[Opening Data records section]

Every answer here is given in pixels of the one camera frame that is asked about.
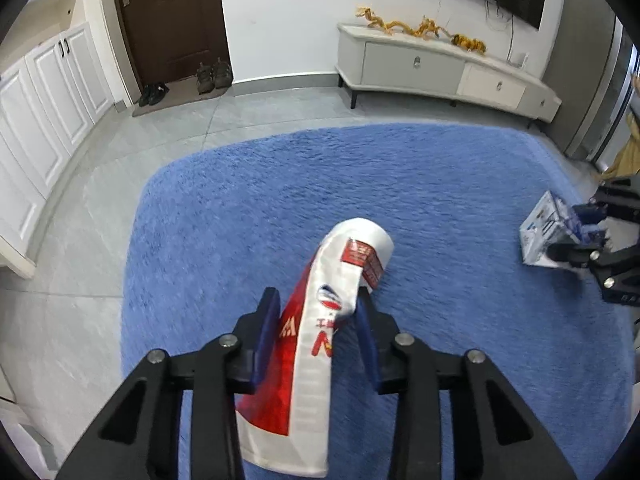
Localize white built-in cabinet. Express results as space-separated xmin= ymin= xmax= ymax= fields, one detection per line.
xmin=0 ymin=0 xmax=116 ymax=281

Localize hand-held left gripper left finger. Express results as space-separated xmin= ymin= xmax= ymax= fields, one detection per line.
xmin=55 ymin=287 xmax=282 ymax=480

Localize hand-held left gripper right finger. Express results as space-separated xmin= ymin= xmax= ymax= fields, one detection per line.
xmin=356 ymin=290 xmax=578 ymax=480

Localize grey doormat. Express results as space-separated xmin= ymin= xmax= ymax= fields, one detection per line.
xmin=131 ymin=80 xmax=236 ymax=118

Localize television cable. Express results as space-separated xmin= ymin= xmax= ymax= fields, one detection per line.
xmin=485 ymin=0 xmax=516 ymax=61

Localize blue fluffy rug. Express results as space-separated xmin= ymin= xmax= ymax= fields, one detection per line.
xmin=120 ymin=124 xmax=636 ymax=480

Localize dark brown door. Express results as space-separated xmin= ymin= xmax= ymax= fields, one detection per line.
xmin=112 ymin=0 xmax=232 ymax=106

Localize tall grey cabinet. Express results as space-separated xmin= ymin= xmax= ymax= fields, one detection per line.
xmin=542 ymin=0 xmax=640 ymax=161

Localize red and white plastic bag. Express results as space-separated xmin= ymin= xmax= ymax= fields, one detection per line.
xmin=235 ymin=217 xmax=396 ymax=478

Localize white television cabinet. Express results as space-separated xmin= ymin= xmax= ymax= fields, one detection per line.
xmin=336 ymin=22 xmax=562 ymax=133

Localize blue and white carton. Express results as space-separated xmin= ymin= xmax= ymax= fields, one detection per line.
xmin=519 ymin=191 xmax=608 ymax=268

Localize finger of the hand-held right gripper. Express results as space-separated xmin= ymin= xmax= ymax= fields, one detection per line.
xmin=572 ymin=176 xmax=640 ymax=226
xmin=547 ymin=242 xmax=601 ymax=268

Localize tan cloth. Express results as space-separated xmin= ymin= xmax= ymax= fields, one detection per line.
xmin=607 ymin=110 xmax=640 ymax=176

[Closing Data records section]

— Problem to solve —
Without the pictures, retype all of the data above exactly.

— Exercise output —
Every answer here is given in pixels of the one camera frame that is asked about.
Localize white built-in cabinet. Express results as space-separated xmin= ymin= xmax= ymax= fields, one detection per line.
xmin=0 ymin=0 xmax=116 ymax=281

Localize hand-held left gripper left finger. Express results as space-separated xmin= ymin= xmax= ymax= fields, one detection per line.
xmin=55 ymin=287 xmax=282 ymax=480

Localize hand-held left gripper right finger. Express results as space-separated xmin= ymin= xmax= ymax= fields, one detection per line.
xmin=356 ymin=290 xmax=578 ymax=480

Localize grey doormat. Express results as space-separated xmin= ymin= xmax= ymax= fields, one detection per line.
xmin=131 ymin=80 xmax=236 ymax=118

Localize television cable. Express results as space-separated xmin= ymin= xmax= ymax= fields, one detection per line.
xmin=485 ymin=0 xmax=516 ymax=61

Localize blue fluffy rug. Express results as space-separated xmin= ymin= xmax= ymax= fields, one detection per line.
xmin=120 ymin=124 xmax=636 ymax=480

Localize dark brown door. Express results as space-separated xmin= ymin= xmax= ymax= fields, one detection per line.
xmin=112 ymin=0 xmax=232 ymax=106

Localize tall grey cabinet. Express results as space-separated xmin= ymin= xmax= ymax= fields, one detection per line.
xmin=542 ymin=0 xmax=640 ymax=161

Localize red and white plastic bag. Express results as space-separated xmin= ymin= xmax= ymax= fields, one detection per line.
xmin=235 ymin=217 xmax=396 ymax=478

Localize white television cabinet. Express results as space-separated xmin= ymin= xmax= ymax= fields, one detection per line.
xmin=336 ymin=22 xmax=562 ymax=133

Localize blue and white carton. Express results as space-separated xmin= ymin= xmax= ymax= fields, one detection per line.
xmin=519 ymin=191 xmax=608 ymax=268

Localize finger of the hand-held right gripper. Express results as space-separated xmin= ymin= xmax= ymax= fields, one detection per line.
xmin=572 ymin=176 xmax=640 ymax=226
xmin=547 ymin=242 xmax=601 ymax=268

Localize tan cloth. Express results as space-separated xmin= ymin= xmax= ymax= fields, one detection per line.
xmin=607 ymin=110 xmax=640 ymax=176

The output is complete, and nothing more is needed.